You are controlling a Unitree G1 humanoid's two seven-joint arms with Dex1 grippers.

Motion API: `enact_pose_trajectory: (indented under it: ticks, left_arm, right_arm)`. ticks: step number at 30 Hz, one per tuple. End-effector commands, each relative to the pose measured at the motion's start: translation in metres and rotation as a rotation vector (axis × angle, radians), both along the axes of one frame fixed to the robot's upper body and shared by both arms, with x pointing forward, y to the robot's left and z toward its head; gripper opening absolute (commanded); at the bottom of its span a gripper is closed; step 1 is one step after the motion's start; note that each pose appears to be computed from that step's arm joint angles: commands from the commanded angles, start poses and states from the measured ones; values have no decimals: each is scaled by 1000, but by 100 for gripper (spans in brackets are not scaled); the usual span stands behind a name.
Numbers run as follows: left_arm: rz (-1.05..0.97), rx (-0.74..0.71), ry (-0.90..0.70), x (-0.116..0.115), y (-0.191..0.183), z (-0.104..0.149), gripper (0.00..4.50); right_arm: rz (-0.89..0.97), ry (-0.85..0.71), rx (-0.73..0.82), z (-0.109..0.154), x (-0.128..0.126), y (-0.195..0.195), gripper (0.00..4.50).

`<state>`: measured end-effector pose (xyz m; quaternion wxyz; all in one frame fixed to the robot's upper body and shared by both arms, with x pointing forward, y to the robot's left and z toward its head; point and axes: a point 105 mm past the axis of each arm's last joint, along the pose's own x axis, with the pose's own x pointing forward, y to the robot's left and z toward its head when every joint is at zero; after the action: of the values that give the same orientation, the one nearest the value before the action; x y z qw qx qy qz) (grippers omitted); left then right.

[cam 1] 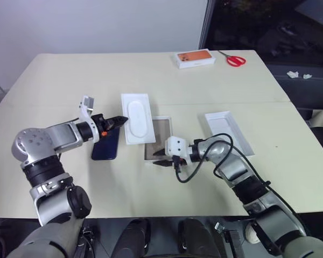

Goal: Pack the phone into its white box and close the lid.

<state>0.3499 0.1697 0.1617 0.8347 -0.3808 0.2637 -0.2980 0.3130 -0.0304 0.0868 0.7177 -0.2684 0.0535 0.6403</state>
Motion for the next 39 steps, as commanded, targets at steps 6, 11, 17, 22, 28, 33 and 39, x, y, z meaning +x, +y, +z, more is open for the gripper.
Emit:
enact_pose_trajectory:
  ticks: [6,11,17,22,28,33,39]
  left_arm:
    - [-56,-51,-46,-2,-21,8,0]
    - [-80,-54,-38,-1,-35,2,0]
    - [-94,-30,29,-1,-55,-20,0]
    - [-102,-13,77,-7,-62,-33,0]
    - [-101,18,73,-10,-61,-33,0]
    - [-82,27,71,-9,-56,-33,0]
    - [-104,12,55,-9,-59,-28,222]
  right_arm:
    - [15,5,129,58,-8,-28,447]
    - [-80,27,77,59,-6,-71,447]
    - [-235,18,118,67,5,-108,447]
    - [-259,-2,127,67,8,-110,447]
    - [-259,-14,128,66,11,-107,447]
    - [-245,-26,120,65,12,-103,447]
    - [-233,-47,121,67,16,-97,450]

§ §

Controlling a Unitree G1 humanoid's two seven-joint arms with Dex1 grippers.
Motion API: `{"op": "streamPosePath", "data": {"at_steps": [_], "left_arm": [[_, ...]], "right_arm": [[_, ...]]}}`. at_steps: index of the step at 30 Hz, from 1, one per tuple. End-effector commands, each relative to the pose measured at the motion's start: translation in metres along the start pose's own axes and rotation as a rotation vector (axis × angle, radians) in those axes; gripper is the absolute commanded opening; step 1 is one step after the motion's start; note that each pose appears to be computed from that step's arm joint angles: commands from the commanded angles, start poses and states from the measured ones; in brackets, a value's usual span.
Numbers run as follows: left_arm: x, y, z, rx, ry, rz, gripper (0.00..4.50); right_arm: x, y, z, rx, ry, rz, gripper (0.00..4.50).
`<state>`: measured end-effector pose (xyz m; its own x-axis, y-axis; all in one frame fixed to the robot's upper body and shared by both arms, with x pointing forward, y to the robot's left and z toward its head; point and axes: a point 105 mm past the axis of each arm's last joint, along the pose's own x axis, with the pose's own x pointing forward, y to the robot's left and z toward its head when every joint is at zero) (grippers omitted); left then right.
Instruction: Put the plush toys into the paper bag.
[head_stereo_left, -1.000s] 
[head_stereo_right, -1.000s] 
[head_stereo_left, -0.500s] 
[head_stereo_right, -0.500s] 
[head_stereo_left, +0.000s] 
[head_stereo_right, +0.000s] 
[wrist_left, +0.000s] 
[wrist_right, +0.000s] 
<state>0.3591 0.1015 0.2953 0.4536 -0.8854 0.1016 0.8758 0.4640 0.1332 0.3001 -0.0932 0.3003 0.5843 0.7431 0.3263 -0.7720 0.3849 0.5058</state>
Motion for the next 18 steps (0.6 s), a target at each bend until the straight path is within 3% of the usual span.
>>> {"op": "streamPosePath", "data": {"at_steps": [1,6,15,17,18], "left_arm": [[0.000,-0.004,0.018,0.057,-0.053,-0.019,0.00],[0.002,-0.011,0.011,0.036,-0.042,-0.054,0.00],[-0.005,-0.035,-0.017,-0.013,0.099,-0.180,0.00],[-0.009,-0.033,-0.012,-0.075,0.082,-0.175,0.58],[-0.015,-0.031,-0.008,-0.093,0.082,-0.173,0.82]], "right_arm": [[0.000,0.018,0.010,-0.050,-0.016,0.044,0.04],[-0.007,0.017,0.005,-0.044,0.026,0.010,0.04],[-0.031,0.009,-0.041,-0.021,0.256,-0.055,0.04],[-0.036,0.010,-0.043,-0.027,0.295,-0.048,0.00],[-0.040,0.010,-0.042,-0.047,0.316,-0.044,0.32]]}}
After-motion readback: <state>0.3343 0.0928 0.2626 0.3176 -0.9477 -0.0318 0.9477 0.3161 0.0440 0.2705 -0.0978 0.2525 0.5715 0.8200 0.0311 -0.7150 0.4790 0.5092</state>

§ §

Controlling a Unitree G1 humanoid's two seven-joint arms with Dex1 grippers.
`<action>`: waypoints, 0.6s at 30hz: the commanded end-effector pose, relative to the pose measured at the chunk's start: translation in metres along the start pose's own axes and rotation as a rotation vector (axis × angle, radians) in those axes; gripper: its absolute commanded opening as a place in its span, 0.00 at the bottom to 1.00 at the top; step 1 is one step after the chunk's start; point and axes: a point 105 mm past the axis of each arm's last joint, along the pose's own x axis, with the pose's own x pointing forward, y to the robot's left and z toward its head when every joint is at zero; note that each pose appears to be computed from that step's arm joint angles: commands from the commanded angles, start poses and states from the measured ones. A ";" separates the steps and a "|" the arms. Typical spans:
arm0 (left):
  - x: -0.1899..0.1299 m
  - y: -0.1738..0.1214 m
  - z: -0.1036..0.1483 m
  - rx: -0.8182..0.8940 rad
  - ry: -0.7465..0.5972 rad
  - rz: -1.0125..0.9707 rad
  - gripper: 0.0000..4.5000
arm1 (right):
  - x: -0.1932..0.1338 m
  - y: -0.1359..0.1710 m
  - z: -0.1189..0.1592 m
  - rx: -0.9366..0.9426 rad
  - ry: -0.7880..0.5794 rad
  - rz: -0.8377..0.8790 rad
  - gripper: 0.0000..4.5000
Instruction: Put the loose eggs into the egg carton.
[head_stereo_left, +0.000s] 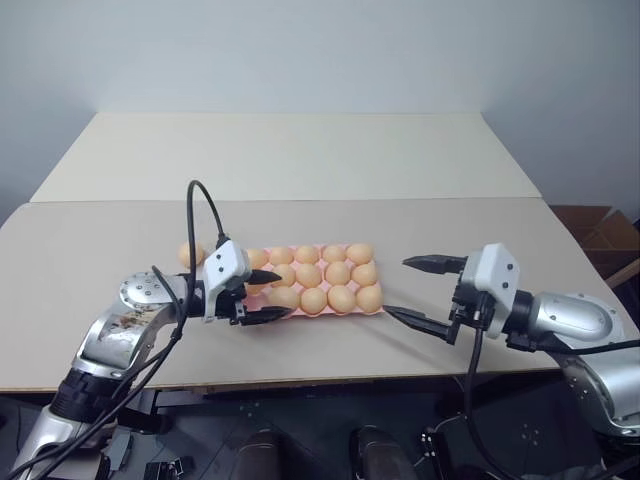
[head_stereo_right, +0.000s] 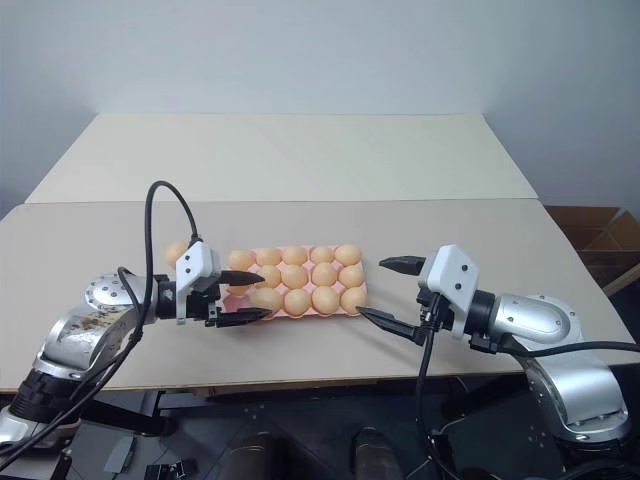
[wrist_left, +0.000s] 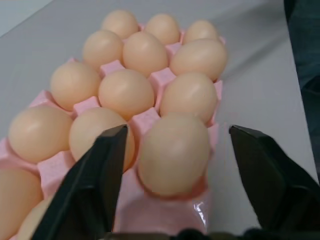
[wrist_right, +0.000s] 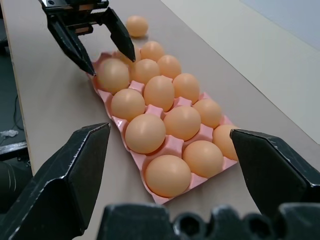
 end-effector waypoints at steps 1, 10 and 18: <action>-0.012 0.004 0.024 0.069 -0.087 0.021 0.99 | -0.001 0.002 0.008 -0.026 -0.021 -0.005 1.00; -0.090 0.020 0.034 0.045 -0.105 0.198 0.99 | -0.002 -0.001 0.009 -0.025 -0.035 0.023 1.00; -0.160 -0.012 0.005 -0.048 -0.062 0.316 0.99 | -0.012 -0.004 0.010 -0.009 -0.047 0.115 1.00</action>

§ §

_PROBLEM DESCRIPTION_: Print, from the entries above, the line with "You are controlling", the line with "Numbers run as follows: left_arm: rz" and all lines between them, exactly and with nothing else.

_WORKED SOLUTION_:
You are controlling a Unitree G1 humanoid's two seven-joint arms with Dex1 grippers.

Motion API: `enact_pose_trajectory: (indented under it: ticks, left_arm, right_arm)`. ticks: step number at 30 Hz, one per tuple. End-effector commands, each relative to the pose measured at the motion's start: translation in metres and rotation as a rotation vector (axis × angle, radians), both along the axes of one frame fixed to the robot's upper body and shared by both arms, with x pointing forward, y to the robot's left and z toward its head; gripper opening absolute (commanded); at the bottom of its span a gripper is closed; step 1 is one step after the motion's start; note that each pose appears to be computed from that step's arm joint angles: commands from the commanded angles, start poses and states from the measured ones; values have no decimals: each is scaled by 1000, but by 100 for gripper (spans in brackets are not scaled); the usual span stands behind a name.
Numbers run as follows: left_arm: rz (-1.05..0.97), rx (-0.74..0.71), ry (-0.90..0.70), x (-0.116..0.115), y (-0.191..0.183), z (-0.104..0.149), gripper (0.00..4.50); right_arm: rz (-0.89..0.97), ry (-0.85..0.71), rx (-0.73..0.82), z (-0.109..0.154), x (-0.128..0.126), y (-0.195..0.195), gripper (0.00..4.50).

No more output is required for the exercise.